WHAT YOU NEED TO DO:
Repeat only the lines below from the one containing "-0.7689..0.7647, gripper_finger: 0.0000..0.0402" through the one containing "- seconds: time", inclusive, exactly as written.

***** EXERCISE INPUT

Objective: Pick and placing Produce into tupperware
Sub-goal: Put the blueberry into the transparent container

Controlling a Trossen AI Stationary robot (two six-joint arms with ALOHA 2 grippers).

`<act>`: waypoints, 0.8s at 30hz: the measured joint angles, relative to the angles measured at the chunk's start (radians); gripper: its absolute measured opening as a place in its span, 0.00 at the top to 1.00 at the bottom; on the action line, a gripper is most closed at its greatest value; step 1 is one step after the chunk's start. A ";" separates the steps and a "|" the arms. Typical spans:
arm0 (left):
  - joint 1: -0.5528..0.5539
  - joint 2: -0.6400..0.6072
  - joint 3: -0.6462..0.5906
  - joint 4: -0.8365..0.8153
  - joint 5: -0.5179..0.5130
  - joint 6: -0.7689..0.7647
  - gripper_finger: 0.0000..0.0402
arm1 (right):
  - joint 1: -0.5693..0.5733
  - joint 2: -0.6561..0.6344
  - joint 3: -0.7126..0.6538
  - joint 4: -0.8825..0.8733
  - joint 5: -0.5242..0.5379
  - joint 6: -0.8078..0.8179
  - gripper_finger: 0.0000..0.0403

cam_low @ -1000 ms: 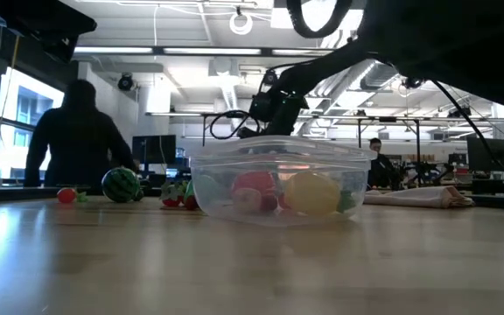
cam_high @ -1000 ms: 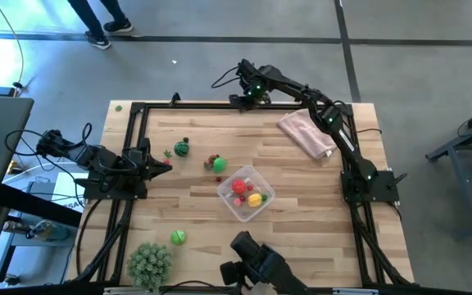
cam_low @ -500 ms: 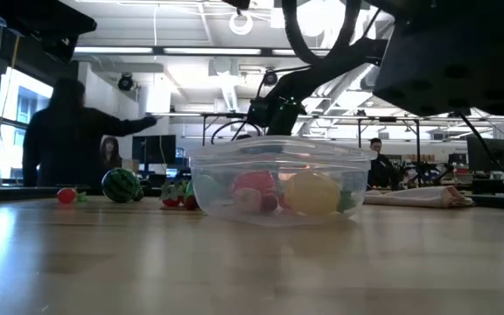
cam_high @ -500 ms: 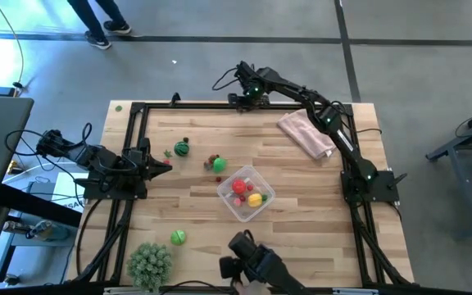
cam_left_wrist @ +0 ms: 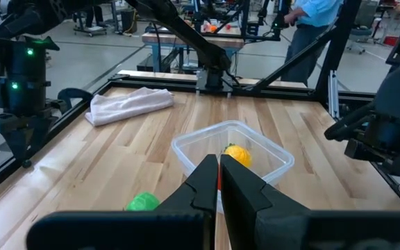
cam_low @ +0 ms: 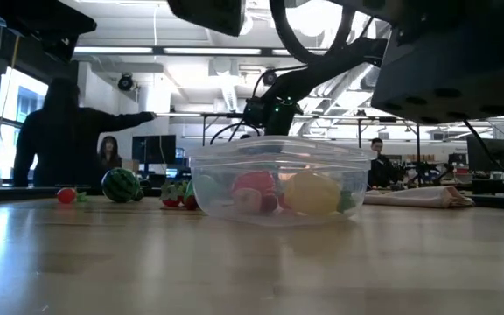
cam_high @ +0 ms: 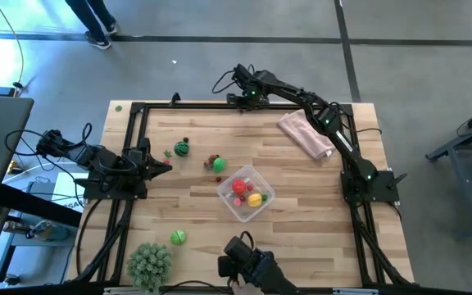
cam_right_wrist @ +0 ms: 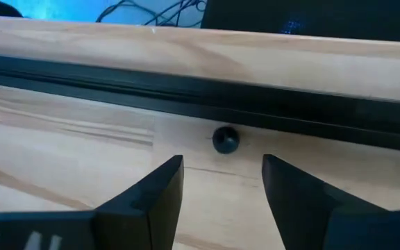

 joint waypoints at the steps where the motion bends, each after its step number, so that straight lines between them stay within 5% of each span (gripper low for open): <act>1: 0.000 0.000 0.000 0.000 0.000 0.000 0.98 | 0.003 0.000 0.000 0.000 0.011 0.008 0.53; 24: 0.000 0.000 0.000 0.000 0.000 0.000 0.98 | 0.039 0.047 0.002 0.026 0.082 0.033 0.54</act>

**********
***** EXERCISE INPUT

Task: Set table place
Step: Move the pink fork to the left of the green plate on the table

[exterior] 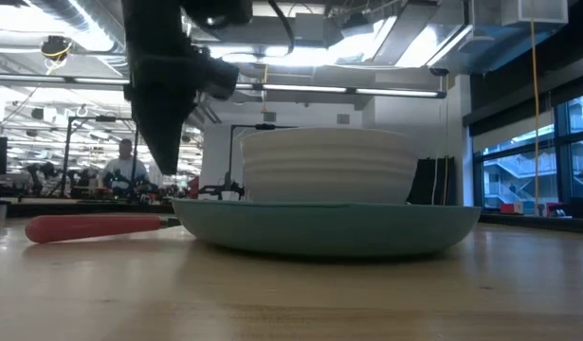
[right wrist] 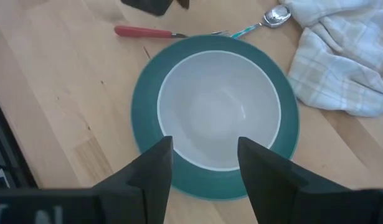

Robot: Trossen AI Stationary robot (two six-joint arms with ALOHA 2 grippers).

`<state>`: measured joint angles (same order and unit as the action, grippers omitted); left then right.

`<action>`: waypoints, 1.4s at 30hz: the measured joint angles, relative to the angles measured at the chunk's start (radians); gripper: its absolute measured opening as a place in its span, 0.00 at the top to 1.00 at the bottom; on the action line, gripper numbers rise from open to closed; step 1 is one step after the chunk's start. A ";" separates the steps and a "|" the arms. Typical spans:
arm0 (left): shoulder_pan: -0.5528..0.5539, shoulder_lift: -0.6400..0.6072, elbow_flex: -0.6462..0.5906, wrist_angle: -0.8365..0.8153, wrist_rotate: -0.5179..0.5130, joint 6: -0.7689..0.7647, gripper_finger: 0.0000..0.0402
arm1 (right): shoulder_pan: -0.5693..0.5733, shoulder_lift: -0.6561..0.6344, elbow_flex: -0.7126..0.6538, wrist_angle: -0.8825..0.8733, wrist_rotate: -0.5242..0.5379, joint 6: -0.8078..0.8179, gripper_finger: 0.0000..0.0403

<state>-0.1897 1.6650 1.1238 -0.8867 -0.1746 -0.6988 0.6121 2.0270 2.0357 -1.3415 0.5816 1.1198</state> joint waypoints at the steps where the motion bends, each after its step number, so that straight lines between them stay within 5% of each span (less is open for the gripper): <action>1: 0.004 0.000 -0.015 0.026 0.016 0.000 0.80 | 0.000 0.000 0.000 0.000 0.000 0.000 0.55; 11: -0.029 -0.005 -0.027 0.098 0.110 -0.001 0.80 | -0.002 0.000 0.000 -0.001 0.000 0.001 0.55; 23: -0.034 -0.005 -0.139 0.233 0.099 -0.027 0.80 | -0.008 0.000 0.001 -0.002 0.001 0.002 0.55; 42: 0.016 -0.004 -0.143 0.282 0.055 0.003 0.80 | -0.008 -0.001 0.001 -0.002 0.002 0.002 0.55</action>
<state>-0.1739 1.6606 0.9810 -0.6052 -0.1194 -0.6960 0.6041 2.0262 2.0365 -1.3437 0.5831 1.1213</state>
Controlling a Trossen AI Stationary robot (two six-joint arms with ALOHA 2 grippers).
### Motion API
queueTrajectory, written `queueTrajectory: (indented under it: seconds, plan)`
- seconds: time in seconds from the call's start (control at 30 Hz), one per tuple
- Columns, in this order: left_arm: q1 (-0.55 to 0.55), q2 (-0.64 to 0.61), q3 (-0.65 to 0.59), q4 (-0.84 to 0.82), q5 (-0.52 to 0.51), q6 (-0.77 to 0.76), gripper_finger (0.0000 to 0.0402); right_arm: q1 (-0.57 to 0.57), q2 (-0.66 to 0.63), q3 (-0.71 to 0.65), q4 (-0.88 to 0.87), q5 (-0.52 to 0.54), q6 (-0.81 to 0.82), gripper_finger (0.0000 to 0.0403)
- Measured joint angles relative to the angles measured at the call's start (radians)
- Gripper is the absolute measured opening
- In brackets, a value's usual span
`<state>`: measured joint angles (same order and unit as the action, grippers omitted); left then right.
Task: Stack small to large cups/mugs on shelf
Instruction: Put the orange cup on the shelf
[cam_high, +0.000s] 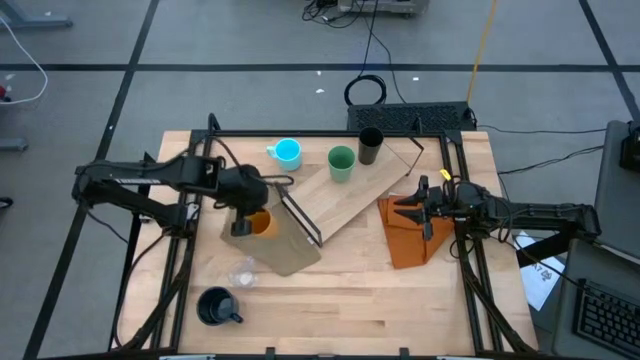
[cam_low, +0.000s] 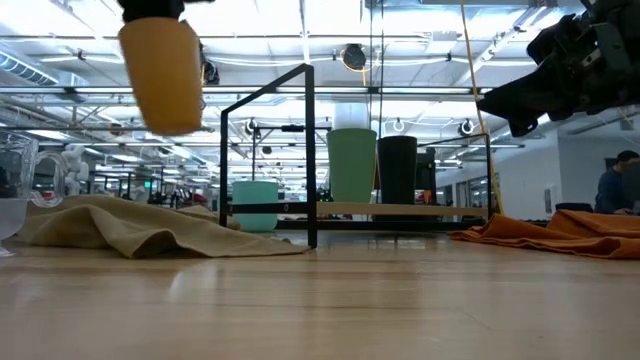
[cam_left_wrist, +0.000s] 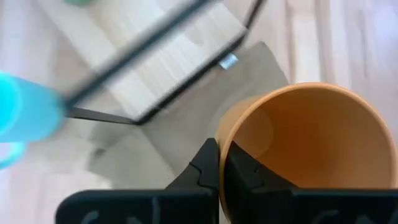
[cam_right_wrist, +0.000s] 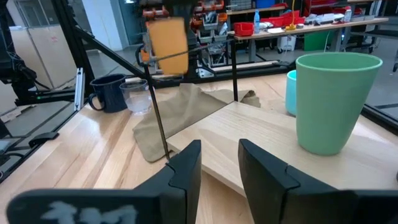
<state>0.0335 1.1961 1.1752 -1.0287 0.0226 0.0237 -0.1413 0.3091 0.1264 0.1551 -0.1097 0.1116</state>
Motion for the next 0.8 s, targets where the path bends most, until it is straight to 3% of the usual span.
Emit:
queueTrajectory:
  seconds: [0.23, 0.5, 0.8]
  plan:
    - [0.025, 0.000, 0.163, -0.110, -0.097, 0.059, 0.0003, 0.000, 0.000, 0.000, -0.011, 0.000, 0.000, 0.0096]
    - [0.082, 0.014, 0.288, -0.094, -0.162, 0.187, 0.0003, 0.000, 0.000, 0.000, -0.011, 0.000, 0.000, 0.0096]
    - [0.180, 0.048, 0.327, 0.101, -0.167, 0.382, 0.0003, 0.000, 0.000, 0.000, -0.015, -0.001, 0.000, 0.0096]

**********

WORKED SOLUTION:
arm0 (left): shoulder_pan: -0.5528..0.5539, shoulder_lift: -0.6400..0.6072, elbow_flex: -0.6462..0.5906, wrist_angle: -0.8365..0.8153, wrist_rotate: -0.5179..0.5130, joint 6: -0.7689..0.7647, gripper_finger: 0.0000..0.0402
arm1 (right): shoulder_pan: -0.5693..0.5733, shoulder_lift: -0.6561..0.6344, elbow_flex: -0.7126..0.6538, wrist_angle: -0.8825..0.8733, wrist_rotate: -0.5242..0.5379, joint 6: -0.8078..0.8179, gripper_finger: 0.0000..0.0403

<state>-0.1897 1.6650 1.1238 -0.8867 -0.1746 -0.6988 0.6121 2.0270 2.0357 -1.3415 0.5816 1.1198</state> joint waypoints at the steps where the motion bends, each after its step number, so that straight lines between them stay within 5% of each span (less is open for the gripper): <action>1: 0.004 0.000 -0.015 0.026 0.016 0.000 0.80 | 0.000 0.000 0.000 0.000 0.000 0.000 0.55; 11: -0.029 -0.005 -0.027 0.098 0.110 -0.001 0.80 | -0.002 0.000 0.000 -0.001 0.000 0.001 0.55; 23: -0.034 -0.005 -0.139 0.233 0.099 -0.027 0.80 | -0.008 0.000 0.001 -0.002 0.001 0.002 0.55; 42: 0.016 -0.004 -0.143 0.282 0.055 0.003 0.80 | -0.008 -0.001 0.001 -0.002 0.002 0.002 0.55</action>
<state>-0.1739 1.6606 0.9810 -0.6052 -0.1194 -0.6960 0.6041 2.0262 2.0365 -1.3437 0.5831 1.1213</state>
Controlling a Trossen AI Stationary robot (two six-joint arms with ALOHA 2 grippers).
### Motion API
queueTrajectory, written `queueTrajectory: (indented under it: seconds, plan)`
- seconds: time in seconds from the call's start (control at 30 Hz), one per tuple

That finishes the exercise.